Seeing her like this a second time was more terrifying than the first episode. Once could be an aberration. Twice was a pattern. In patterns could be seen the future.


He went after Martie and found her at the bathroom sink. The cold water gushed into the basin. The door of the medicine cabinet, which had been open, was swinging shut of its own accord.


“It must’ve been worse than usual this time,” he said.


“What?”


“The nightmare.”


“It wasn’t the same one, nothing as pleasant as the Leaf Man,” she said, but clearly she had no intention of elaborating.


She popped the cap off a bottle of an effective nonprescription sleeping aid that they rarely used. A slurry of blue caplets spilled into her cupped left hand.

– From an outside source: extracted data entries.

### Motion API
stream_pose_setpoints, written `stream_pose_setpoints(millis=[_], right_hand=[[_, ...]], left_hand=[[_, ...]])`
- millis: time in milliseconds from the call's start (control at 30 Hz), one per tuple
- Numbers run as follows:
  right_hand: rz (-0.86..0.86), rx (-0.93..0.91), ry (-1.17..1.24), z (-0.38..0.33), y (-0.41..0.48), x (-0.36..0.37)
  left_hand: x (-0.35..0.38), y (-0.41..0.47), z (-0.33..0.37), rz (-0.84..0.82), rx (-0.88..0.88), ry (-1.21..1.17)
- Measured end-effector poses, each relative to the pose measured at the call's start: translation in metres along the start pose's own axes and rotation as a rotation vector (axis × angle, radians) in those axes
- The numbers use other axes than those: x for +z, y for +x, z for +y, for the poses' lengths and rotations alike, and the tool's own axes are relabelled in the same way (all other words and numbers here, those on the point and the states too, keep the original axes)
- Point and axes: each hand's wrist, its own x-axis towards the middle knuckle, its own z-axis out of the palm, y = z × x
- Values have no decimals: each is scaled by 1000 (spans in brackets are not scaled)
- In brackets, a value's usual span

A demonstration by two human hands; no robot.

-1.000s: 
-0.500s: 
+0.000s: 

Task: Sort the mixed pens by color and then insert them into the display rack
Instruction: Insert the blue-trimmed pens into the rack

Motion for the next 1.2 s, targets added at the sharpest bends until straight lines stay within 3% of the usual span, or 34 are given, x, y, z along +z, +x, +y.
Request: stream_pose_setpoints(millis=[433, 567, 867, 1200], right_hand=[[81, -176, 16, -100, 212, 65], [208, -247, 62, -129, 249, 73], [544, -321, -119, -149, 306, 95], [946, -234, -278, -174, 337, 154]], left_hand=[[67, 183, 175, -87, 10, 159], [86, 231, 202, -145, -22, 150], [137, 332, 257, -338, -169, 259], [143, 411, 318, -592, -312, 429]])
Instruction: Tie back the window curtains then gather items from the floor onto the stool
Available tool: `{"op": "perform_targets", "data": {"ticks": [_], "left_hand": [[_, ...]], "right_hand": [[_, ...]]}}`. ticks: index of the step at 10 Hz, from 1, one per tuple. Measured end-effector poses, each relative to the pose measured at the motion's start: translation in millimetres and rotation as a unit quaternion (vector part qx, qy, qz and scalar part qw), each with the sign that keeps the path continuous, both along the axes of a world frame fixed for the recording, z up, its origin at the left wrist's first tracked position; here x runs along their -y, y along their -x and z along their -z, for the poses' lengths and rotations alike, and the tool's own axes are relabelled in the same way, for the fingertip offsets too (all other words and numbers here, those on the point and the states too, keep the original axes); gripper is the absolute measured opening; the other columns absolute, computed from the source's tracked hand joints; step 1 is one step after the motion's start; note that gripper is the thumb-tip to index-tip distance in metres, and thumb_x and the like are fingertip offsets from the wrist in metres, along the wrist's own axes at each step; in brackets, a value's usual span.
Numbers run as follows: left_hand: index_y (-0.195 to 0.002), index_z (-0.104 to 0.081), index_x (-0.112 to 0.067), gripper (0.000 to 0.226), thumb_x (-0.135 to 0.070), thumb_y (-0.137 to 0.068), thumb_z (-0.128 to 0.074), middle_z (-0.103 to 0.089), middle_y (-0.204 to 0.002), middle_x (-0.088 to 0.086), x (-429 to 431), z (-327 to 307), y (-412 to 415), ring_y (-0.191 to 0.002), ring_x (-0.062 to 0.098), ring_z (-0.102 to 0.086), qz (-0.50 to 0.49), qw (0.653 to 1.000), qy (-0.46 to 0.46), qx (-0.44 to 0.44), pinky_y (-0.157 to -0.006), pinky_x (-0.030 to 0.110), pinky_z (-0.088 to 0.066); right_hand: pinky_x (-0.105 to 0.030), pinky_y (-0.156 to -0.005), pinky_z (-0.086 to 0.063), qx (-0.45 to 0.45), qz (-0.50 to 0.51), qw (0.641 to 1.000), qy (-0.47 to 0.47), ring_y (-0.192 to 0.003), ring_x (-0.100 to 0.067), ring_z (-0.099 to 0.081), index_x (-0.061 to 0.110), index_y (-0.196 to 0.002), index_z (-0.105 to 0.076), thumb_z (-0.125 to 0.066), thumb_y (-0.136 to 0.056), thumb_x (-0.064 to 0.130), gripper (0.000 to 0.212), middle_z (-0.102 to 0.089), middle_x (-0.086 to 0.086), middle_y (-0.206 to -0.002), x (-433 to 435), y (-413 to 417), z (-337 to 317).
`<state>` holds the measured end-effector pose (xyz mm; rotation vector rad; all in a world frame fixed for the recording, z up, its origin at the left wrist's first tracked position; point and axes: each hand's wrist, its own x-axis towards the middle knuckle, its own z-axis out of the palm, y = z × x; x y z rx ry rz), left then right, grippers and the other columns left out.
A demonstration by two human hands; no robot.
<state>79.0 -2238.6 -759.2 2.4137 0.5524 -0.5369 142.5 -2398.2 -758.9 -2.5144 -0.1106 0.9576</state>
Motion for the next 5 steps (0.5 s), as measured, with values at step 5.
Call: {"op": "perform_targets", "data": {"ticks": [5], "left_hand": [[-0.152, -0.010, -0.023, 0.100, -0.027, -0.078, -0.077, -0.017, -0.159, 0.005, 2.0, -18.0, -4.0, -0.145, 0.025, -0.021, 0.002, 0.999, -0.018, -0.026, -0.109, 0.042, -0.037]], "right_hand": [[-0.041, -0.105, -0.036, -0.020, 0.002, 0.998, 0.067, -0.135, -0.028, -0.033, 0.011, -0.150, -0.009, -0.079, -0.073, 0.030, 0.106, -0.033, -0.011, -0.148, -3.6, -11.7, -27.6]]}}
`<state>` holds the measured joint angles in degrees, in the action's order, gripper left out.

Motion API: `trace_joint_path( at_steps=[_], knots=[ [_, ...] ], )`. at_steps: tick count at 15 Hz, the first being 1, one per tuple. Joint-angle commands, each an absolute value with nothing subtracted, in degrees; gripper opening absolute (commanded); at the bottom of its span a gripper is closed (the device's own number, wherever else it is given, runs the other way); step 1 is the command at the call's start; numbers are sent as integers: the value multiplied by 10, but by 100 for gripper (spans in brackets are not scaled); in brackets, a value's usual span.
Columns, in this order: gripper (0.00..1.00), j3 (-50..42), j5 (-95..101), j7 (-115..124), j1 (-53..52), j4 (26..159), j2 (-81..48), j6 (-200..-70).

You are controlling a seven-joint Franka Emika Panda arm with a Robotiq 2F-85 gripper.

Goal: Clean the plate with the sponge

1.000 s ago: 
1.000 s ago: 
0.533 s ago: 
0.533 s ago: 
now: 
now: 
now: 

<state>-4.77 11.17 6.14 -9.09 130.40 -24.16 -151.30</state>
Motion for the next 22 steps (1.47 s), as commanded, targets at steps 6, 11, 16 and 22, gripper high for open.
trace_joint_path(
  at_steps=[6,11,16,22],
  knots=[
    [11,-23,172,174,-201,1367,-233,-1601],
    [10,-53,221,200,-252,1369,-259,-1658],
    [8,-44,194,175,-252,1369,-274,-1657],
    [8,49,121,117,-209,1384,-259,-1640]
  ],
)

At first, Dusty thought she was intending to overdose, which was ridiculous, because even a full bottle probably wouldn’t kill her— and, anyway, she must know that he would knock them out of her hand before she could swallow so many.


But then she let most of the pills rattle back into the bottle. Three were left on her palm.


“Two’s the maximum dosage,” he said.


“I don’t give a rat’s ass about the maximum dosage. I want to be out cold. I’ve got to sleep, got to rest, but I’m not going to go through another dream like that, not another one like that.”


Her black hair was damp with sweat and tangled like the crowning snakes of whatever Gorgon she had encountered in her dream. The pills were to vanquish monsters.


Water slopped into the drinking glass, and she chased the three caplets with a long swallow.


At her side, Dusty didn’t interfere. Three pills didn’t warrant paramedics and a stomach pump, and if she was a little groggy in the morning, she might be somewhat less anxious, as well.


He saw no point in suggesting that deeper slumber might not be as dreamless as she expected. Even if she slept in the scaly arms of nightmares, she would be more rested in the morning than if she didn’t sleep at all.